=== Section Start ===

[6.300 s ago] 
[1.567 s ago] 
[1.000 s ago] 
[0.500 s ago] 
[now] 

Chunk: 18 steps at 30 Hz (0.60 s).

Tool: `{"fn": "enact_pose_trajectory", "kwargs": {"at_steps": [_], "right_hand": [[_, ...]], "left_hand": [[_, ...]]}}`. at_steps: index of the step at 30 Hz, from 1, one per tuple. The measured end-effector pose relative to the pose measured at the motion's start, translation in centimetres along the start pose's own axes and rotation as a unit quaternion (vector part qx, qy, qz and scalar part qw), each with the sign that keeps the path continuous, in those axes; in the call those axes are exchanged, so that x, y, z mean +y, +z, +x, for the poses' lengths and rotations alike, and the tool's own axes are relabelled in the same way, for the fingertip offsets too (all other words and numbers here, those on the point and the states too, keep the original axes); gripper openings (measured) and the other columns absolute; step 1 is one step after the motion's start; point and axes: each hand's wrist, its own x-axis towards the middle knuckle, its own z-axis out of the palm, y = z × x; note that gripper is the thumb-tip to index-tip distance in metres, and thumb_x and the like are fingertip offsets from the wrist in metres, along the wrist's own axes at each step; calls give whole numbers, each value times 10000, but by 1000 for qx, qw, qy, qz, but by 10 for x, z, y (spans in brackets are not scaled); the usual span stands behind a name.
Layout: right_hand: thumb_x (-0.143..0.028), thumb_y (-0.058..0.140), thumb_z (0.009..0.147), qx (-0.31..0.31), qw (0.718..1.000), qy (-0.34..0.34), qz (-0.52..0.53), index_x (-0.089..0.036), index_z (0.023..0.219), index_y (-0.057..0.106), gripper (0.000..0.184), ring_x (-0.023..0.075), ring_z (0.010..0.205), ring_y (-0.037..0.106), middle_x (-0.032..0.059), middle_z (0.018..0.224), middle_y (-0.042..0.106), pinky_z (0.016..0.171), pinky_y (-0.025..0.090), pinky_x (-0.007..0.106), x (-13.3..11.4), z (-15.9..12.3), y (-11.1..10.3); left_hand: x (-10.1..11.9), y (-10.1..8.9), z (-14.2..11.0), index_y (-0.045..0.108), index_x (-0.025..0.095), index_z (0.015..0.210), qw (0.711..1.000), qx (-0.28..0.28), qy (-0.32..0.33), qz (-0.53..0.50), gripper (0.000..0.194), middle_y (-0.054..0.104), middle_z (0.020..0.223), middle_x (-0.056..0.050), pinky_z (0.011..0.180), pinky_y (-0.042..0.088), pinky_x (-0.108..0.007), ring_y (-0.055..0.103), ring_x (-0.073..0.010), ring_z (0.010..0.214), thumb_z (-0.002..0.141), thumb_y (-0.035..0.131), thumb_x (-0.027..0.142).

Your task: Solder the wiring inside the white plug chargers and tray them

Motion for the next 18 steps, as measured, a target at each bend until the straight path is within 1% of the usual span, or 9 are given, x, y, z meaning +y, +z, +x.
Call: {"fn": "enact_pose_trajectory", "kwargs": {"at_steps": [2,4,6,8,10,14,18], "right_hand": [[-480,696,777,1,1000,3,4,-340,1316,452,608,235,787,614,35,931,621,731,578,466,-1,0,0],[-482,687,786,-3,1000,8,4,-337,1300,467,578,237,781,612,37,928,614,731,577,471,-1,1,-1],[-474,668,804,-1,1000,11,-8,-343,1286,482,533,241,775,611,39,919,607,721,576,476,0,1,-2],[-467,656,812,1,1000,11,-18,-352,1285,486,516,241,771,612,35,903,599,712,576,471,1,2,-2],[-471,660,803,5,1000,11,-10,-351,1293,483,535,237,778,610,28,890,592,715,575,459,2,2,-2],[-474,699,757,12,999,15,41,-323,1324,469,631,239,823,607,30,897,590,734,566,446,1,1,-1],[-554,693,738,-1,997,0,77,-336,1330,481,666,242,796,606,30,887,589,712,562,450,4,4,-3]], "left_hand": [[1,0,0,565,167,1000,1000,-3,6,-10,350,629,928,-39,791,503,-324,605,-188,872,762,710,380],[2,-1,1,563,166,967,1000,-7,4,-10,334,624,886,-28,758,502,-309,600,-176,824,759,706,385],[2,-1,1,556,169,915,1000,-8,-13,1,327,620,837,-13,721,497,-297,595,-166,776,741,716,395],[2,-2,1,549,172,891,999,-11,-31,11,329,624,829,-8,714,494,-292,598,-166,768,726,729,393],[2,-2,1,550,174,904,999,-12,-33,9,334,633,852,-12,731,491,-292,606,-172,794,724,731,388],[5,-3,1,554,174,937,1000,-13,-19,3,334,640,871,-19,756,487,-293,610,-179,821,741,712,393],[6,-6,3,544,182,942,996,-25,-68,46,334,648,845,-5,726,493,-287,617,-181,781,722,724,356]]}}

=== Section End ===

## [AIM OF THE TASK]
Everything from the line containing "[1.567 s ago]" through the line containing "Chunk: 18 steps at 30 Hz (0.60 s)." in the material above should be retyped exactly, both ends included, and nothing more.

## [ANSWER TO THIS TASK]
[1.567 s ago] 
[1.000 s ago] 
[0.500 s ago] 
[now] 

Chunk: 18 steps at 30 Hz (0.60 s).

The answer stands, and there is nothing more to add.